G1-c is one of the subsidiary pyramids of the Giza East Field of the Giza Necropolis immediately to the eastern side of the Great Pyramid of Giza, built during the Fourth Dynasty of Egypt. It is the southern of the three pyramids of the queens and is the one of Queen Henutsen. It is 46.25 metres wide and had a height of 29.6 metres. A niche, four inches deep was dug in the south wall of the burial chamber. Pyramid G1-c was originally not a part of Khufu's pyramid complex, as its southern side is aligned not with the side of the Great Pyramid, but with Khufukhaf I's mastaba tomb nearby. Pyramid G1-c was at some point thought to possibly be a satellite pyramid, because it did not come with a boat pit like pyramids G1-a and G1-b. It was later determined to be an unfinished pyramid which was constructed in a hurry. Henutsen is thought to have been buried in the tomb. Dr. Rainer Stadelmann believes Khufukhaf is the same person as Khafra and the pyramid was built by him for his mother, but this identification is doubtful.
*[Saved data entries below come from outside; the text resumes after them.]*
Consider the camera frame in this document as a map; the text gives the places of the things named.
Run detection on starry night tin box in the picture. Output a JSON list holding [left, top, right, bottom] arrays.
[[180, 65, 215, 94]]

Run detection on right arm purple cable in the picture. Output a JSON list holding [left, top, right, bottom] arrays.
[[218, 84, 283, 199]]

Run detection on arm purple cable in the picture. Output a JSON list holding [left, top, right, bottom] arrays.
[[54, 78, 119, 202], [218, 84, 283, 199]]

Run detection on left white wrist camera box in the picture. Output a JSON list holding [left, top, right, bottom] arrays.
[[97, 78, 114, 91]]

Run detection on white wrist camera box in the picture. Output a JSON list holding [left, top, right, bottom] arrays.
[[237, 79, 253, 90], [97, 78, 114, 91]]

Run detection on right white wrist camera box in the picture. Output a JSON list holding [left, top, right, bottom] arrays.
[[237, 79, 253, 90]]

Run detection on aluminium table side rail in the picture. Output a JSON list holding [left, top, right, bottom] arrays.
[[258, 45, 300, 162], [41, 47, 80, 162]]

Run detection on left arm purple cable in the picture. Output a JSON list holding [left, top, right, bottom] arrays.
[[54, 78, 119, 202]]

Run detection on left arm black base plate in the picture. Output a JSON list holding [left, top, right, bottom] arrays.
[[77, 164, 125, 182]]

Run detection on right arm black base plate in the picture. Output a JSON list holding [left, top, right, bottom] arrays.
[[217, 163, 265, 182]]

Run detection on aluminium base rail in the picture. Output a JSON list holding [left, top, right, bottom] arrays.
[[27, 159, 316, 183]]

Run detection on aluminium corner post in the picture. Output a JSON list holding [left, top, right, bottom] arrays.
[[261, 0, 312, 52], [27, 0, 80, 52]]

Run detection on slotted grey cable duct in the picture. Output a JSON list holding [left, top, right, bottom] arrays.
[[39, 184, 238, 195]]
This temple was built by incorporating elements of an ancient funerary chapel. A stele from the New Kingdom was discovered in the remains of the temple. This monument bears an inscription epigraph allowing us to attribute the pyramid of Queen Henutsen:

The living Horus Medju Hor, King of Upper and Lower Egypt, Khufu, received life. It is next to the tabernacle-the-Sphinx, northwest of the home of Osiris, Lord of Rasetawy, he established the House of Isis. It is next to the temple of the goddess that he built his pyramid. It is next to the temple he built a pyramid for the king's daughter, Henutsen.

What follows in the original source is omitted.